Remembering Smallville, U.S.A. (and why it still matters)
September 16, 2008
Recently, I was reminiscing on trips our family took by automobile-imagine that-for vacation. Airlines were available but cost prohibitive for the average family. Two lane highways stretched from coast to coast. There were no by-passes to avoid slowing down or to avoid a four-way “stop sign.” Small towns had their Welcome signs displayed similar to the billboards along today’s interstate highways. These small towns offered their very own ambiance. “Filling Stations” offered “two pumps” and were usually on the corner for easy access. There were hardware and department stores and always an IGA for groceries... Dads stopped into the hardware store while moms shopped with the kids at P.N. Hirsch. Huge automobiles were parked “free” down Main Street at 45 degree angles.
Heating energy was supplied by either oil or coal. There were always the old reliable “wood” stoves as well. Window fans were so “cool” for those hot summer days and nights. Washing machines were “wringers” and the “first” clothes dryer presided outside in the form of a “line” with a bag of wood clips nearby.
Homes were constructed back then mostly with pine hardwood floors. They were often “painted” with inexpensive linoleum with a braided rug pattern on the face that was tacked to the floor and replaced quite often due to its lack of durability. Some builders began using oak hardwood flooring because it offered dramatically increased durability. You could also stain and “shellac” hardwood instead of painting the floor time and time again. What will they think of next?

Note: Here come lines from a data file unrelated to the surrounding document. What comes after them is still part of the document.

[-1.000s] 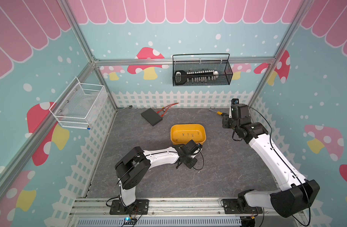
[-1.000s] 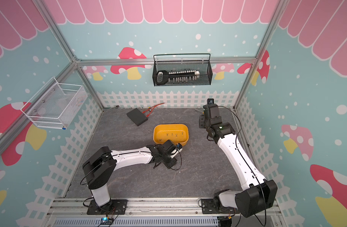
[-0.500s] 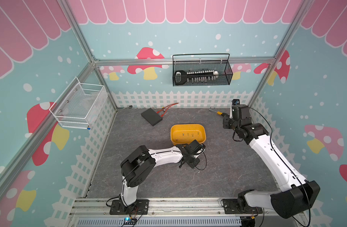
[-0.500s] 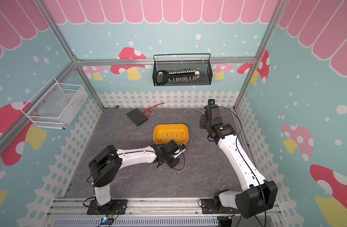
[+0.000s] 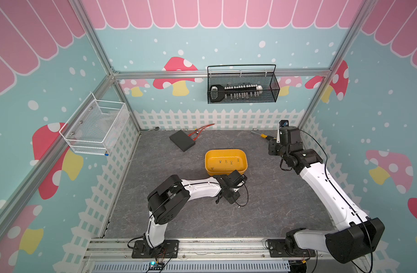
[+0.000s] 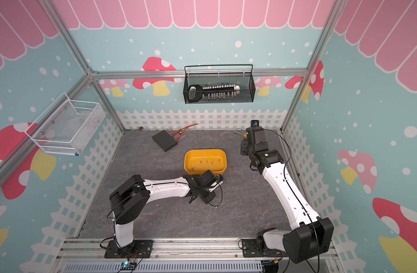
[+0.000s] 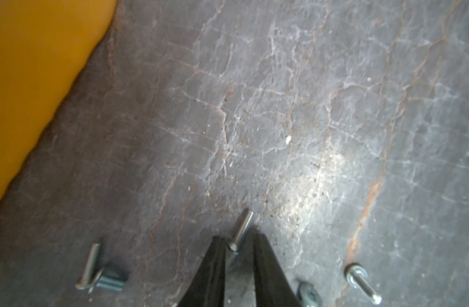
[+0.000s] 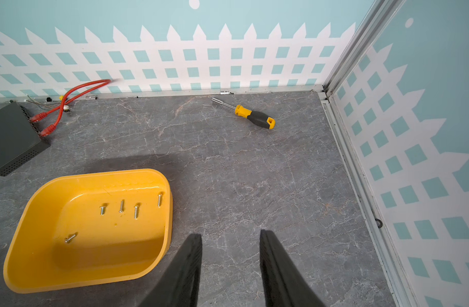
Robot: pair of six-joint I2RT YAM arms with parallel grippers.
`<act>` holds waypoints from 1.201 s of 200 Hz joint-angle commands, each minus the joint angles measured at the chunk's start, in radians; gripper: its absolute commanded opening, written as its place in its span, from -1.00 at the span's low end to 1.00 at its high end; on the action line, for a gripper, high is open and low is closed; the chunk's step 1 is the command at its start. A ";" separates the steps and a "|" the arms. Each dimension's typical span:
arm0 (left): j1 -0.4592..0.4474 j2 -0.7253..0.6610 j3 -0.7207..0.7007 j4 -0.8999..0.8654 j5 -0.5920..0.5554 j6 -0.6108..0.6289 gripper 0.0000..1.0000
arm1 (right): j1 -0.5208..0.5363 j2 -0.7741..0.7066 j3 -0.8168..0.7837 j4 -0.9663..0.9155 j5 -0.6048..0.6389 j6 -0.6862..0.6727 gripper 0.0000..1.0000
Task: Put the screws on the desktop into the storage box
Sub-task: Pick up the screw from the center of the board.
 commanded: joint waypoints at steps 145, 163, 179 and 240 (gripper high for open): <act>-0.021 -0.122 0.013 -0.029 -0.058 -0.003 -1.00 | -0.008 -0.016 -0.013 0.014 -0.024 0.000 -0.16; -0.013 -0.153 0.016 -0.037 -0.073 -0.013 -1.00 | -0.008 -0.016 -0.015 0.013 -0.025 0.000 -0.16; 0.003 -0.178 0.024 -0.040 -0.070 -0.023 -1.00 | -0.009 -0.015 -0.015 0.013 -0.027 0.001 -0.15; 0.111 -0.180 0.154 -0.057 -0.084 -0.019 -1.00 | -0.009 -0.009 -0.022 0.018 -0.081 0.022 -0.15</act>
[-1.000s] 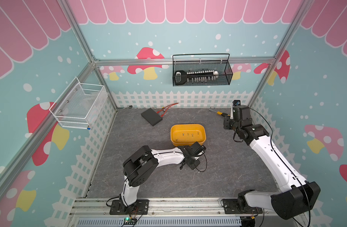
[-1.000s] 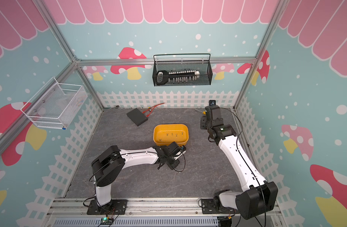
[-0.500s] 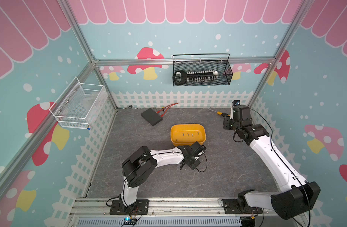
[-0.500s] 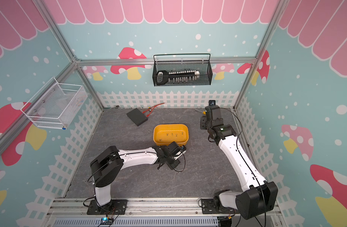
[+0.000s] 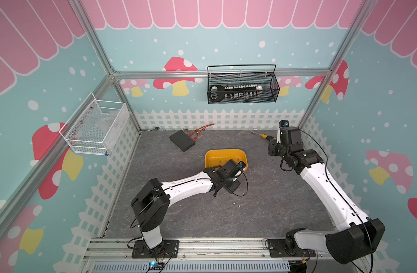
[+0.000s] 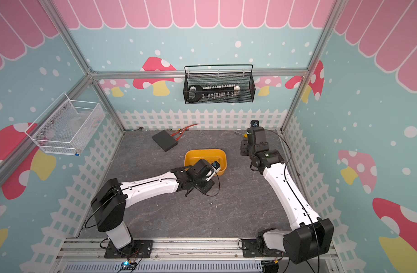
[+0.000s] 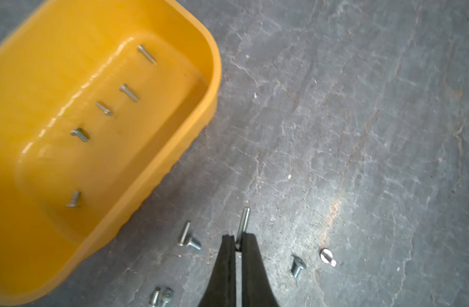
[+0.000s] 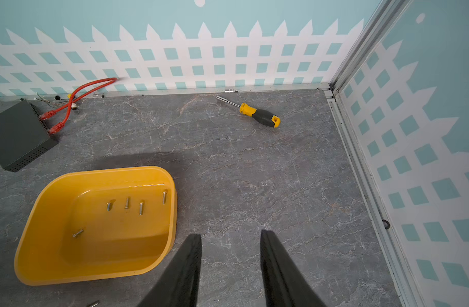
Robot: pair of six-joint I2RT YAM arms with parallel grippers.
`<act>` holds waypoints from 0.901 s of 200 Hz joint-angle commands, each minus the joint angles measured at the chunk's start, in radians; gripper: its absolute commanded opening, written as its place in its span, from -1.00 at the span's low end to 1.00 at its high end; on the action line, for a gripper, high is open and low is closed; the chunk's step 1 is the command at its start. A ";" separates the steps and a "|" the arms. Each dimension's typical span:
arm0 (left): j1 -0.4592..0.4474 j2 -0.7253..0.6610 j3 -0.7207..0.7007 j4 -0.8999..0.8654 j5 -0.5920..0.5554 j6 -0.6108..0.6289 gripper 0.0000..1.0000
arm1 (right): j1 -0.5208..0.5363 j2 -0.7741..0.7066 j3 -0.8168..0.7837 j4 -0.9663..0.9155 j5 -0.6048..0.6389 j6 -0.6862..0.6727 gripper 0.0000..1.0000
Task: Put the screws on the desktop into the storage box
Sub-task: Pick up the screw from the center of the board, then place the screw in the storage box.
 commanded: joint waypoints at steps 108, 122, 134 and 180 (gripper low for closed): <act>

Meanwhile, the big “downtown” department stores were beginning to display floor coverings with their furniture department. The mid 60’s brought changes in the flooring industry. Carpeting was beginning its “cover up” of existing hardwood floors. Builders were allowed to substitute carpeting for wood when federal loan laws requiring hardwood floors were amended. Local small town department stores seldom had the space or the local talent for selling and installing. Interstate highways were rapidly developing. The weekend afternoon drive through country towns diminished just as rapidly. Local residents too wanted the opportunity to see bigger and better flooring only displayed and/or available in the “big city.”
Fortunately, small town communities refused to give up and “blow away” like tumbleweed. As competition intensified in the metro markets, entrepreneurs formed business plans to maintain retail businesses in a small town atmosphere. Hardware stores embraced the support of national franchises that assisted in marketing and merchandising. Fast food chains expanded into these areas, bringing with them the sought after burgers and fries. Multi-pump gas stations began cropping up with a multiple array of snacks and beverages.
These small towns managed to embrace modernization while preserving the ambiance that enhanced your shopping pleasure. Obviously, the flooring industry on the local level was also overdue for adequate representation. Working out of the back of a pickup or van just wasn’t going to cut it. Viable retail contractors regrouped their efforts to offer the big city amenities and desirable flooring materials for their own personal township but also to homeowners in the nearby rural areas as well. Previously, sales were made through department stores and independent specialty contractors (without a store front) to meet the diminishing hardwood flooring market.
The “family owned” and/or “mom and pop shops” began springing up in the so-called small towns or strategically located between multiple townships for easy access. Fortunately, the big box stores had not yet “cropped” up. These particular franchises still predominately remained focused on largely populated areas where flooring stores already existed for them to draw away customers with discount “illusions.”
“Main Street” was always considered prime real estate for the small retail/contractor in the flooring market. Quaint store fronts were “naturals” for the customer searching for the friendly and personal attention. There was no number to take for service and sales people did not “shadow” you as you wandered through the store. The owners were almost always involved in community activities and usually belonged to the local chamber of commerce. They proudly sponsored athletic teams and advertised in the local paper. And most important, they were local residents themselves. They offered a level of service above and beyond the store’s normal responsibilities.
During the past 25 years plus, these flooring stores have also revamped their showrooms. Now hardwood flooring is in the front of the store, not the rear. The people who run these stores are knowledgeable about hardwood flooring products. They are often called to drive several miles to pickup an order for a customer from the hardwood flooring distributor.
Recently, this came to mind when I had the opportunity to meet the owners of Johnson Carpet in Princeton, Illinois. Jeff and Dana Vanautreve bought the business 14 years ago. They continue to carry on the tradition, services and practicality applied by the previous owner such as street parking, and old fashioned window displays including their annual Christmas theme. And when you walk into Johnson Carpet, guess what, you are greeted by a massive display of hardwood flooring. You’ll also find the sales force are exceptionally cordial and friendly. Jeff loves working in the “field’ with other installers. Dana remains in the store during business hours. Smiles and hand shakes are given out freely, and if you are fortunate enough to become a customer, the same goodwill follows you before, during and after the sale. Happy customers create happy owners.
At a time when many of you are working through a time of challenges, Wood or Wood Knot thought it would be a good time to recognize all the “Smallville” retail/contractors who remain a crucial element of the hardwood flooring industry. We thank you for your contribution and remaining a Local Super Hero and not just another “Metropolis resident.”